Derechef, dans Ça peut pas rater !, un matou fait des siennes. » J’ai trente ans de culture de l’image, je savais que cet animal fédérateur allait attirer l’attention. » Gilles Legardinier travaille de longue date pour le cinéma. Une passion de gosse concrétisée sans attendre d’avoir le bac : stagiaire, puis pyrotechnicien, il se spécialise dans les effets spéciaux et, à partir de 1996, rédige des dossiers de presse avec Pascale, son épouse et alter ego, pour toutes sortes de productions, blockbusters et films d’auteur, au sein de leur agence, Coming Soon. Résultat, des journées pied au plancher, ses romans l’accaparant de 4 à 7 heures. A force de travailler sur de » mauvais scénarios » en tant que » script doctor « , il s’est dit » qu’un de plus n’allait pas bouleverser l’ordre du monde ! « . Ce sera L’Exil des anges, thriller repéré par Céline Thoulouze avant de recevoir le prix SNCF du Polar en 2010. L’occasion pour l’auteur d’être » baladé » en train pendant un an vers tous les Salons du livre. Ça ne vaut pas la cérémonie des oscars, » beaucoup plus glamour « , estime Gilles Legardinier, plus d’une fois invité à Hollywood. Mais motus sur ses activités avec le 7e art, dont il côtoie certainement le gratin. » Je ne veux pas que ça phagocyte mes romans. » Tout semble très maîtrisé chez ce forçat de travail, qui a beaucoup appris du cinéma – au point de déposer les titres de ses ouvrages à l’Inpi (Institut national de la propriété industrielle, en France). Il tient aussi à contrôler l’adaptation pour le grand écran de Complètement cramé !, sur laquelle il planche avec deux coscénaristes.
» Lire pour m’évader, je n’en ai pas besoin, revendique ce « serial writer » à l’imagination débridée. Je préfère cuisiner à manger. C’est la vie qui m’inspire. » La sienne, Gilles Legardinier s’en ouvre d’abord à ses lecteurs, » âgés de 12 à 94 ans « , en répondant quotidiennement à une trentaine de messages sur son blog. Et il s’adresse systématiquement à eux en fin de roman. Dans le précédent, Et soudain tout change, il révélait ainsi avoir été abandonné à 6 mois au pied d’une chapelle parisienne du VIe arrondissement et adopté par des parents extra. » Ce n’est pas la peine d’en faire toute une histoire, j’ai eu une enfance formidable. » Rompu à l’exercice de la dédicace, l’écrivain emballe les foules. » Gilles ne se repose pas sur ses lauriers, insiste sa femme, Pascale.

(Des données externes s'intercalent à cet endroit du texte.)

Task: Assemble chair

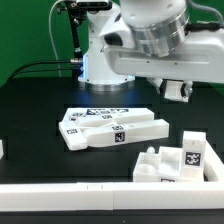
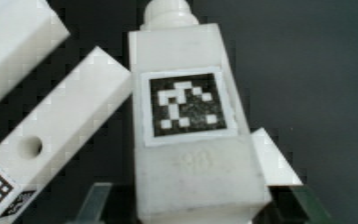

Il ne perd jamais le contact avec le réel. » D’où son choix de conserver les deux casquettes : » Par fidélité pour nos clients de l’agence, mais aussi parce que je veux garder la tête froide. Dans l’édition, quand vous vendez 100 000 exemplaires, vous êtes une vedette. Au cinéma, quand votre film fait 100 000 entrées, vous n’en tournerez pas d’autre. » Une vraie sagesse de chat…
Ça peut pas rater !, par Gilles Legardinier. Fleuve, 432 p.